Regional newspaper Panorama, which served Venezuela’s second city Maracaibo, struggled on until May 14 when “a perfect storm” of massive power cuts finally sounded it’s physical death knell, its editorial director Maria Ines Delgado told AFP.

Panorama never had to lay off any journalists as one by one they resigned and left for foreign shores.

“Every time we replaced one, another left,” Delgado said from a near-empty editorial room.

Like El Impulso, Panorama is now fed by banner advertising.

The move online has not solved independent media’s myriad problems, though, least of all the ability to reach readers.

Between frequent power outages, patchy internet and the second slowest connectivity in Latin America — after landlocked Paraguay — readers have trouble loading pages, especially on smartphones.

“We know nothing any more,” complained Belkis Nava, who used to read Panorama.

Despite the difficulties, some journalists have launched new media directly on the internet, such as El Pitazo.

Specializing in investigative journalism — it won the prestigious Ortega y Gasset prize awarded by Spanish newspaper El Pais this year — El Pitazo supported itself through a 2017 crowdfunding campaign, director Cesar Batiz told AFP.

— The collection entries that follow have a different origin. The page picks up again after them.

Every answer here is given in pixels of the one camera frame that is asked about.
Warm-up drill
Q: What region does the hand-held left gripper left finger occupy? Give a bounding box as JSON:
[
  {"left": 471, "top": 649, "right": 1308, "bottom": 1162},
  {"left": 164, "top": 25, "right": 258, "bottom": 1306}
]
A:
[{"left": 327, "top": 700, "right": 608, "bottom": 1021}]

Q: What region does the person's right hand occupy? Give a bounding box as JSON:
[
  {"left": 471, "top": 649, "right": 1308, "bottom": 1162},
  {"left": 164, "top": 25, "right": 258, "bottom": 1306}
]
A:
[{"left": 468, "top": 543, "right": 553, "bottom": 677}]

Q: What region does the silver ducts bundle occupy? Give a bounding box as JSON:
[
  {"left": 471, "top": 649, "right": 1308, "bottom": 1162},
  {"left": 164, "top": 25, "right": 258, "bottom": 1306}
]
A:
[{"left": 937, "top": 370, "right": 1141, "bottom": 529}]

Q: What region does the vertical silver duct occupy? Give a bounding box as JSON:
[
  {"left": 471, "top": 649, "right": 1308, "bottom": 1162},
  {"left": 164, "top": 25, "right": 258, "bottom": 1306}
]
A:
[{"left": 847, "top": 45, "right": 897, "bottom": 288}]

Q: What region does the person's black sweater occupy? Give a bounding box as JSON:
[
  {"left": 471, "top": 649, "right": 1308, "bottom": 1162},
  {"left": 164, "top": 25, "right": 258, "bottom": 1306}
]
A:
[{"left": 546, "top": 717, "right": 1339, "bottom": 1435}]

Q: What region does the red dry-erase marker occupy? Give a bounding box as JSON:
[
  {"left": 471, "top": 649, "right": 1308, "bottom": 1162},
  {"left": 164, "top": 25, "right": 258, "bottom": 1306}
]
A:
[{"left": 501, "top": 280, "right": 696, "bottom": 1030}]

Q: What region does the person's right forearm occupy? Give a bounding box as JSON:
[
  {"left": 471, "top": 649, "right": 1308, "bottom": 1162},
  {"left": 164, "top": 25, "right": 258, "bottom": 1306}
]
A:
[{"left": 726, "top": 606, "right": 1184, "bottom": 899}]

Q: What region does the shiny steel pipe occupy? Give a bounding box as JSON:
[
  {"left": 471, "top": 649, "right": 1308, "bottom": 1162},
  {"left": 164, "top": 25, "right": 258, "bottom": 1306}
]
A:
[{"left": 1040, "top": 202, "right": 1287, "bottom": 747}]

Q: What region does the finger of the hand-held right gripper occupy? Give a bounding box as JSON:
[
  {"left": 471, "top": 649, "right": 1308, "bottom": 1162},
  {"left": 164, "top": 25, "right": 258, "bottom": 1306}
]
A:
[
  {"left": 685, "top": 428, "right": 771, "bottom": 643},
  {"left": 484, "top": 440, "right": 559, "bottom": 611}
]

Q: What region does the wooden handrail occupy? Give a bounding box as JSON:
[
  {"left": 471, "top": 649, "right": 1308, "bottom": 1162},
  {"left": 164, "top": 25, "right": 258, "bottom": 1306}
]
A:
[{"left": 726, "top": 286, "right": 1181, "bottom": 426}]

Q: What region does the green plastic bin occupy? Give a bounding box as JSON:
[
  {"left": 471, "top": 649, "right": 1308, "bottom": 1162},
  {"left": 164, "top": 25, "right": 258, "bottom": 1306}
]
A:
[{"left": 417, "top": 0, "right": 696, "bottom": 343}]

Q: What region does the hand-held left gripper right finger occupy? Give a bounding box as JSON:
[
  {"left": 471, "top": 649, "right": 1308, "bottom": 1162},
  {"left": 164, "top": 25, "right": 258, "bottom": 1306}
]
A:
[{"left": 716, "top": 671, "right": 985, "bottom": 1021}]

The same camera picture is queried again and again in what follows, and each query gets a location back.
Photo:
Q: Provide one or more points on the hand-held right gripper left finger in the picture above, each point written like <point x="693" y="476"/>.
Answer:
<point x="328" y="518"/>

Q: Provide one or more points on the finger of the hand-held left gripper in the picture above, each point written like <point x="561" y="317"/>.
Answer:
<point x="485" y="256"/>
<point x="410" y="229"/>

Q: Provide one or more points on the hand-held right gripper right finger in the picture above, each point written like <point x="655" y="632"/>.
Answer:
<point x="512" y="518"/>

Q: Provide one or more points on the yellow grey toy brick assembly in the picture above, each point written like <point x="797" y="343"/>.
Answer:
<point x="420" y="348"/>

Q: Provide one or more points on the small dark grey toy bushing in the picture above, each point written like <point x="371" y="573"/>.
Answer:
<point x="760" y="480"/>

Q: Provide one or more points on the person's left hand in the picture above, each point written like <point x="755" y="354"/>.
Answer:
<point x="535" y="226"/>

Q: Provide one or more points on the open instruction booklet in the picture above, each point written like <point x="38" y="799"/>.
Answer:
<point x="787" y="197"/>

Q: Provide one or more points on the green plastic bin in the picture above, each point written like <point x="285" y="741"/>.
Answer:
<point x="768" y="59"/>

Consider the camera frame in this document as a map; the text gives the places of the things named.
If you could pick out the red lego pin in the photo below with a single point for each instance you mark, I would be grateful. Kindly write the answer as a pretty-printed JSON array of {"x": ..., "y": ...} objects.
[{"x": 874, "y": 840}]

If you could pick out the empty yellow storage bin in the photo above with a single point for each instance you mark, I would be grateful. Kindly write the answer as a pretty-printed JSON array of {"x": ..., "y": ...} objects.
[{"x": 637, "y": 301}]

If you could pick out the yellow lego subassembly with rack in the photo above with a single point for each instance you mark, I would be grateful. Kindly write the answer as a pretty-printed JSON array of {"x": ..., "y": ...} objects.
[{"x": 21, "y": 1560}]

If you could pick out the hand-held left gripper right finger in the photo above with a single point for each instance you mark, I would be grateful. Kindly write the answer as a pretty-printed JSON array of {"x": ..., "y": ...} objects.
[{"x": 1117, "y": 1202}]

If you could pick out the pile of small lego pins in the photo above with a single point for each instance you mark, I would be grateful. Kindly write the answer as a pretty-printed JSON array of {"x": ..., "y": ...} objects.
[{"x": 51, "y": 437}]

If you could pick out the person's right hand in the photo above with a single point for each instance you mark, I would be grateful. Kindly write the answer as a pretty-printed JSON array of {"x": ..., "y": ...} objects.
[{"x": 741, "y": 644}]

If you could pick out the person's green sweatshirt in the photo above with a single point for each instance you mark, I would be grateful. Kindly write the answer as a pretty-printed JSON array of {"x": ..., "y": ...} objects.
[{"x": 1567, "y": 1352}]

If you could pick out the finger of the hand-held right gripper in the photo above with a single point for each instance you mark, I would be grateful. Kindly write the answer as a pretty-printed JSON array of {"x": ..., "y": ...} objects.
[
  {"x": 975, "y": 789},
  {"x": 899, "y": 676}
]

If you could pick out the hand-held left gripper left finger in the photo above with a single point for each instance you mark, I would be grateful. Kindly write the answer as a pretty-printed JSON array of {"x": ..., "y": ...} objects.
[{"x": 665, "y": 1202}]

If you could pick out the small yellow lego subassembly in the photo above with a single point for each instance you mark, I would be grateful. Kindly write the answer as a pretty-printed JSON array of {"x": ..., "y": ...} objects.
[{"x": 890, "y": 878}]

However, like other news websites, El Pitazo has come under cyberattack — four times over two years.

Before the first attack in 2017, El Pitazo had 110,000 visits a day. Traffic has since dropped by more than half, and 65 percent of that comes from abroad.

“People aren’t receiving information,” said Melanio Escobar, the director of the Redes Ayuda (Network Help) NGO. (VOA)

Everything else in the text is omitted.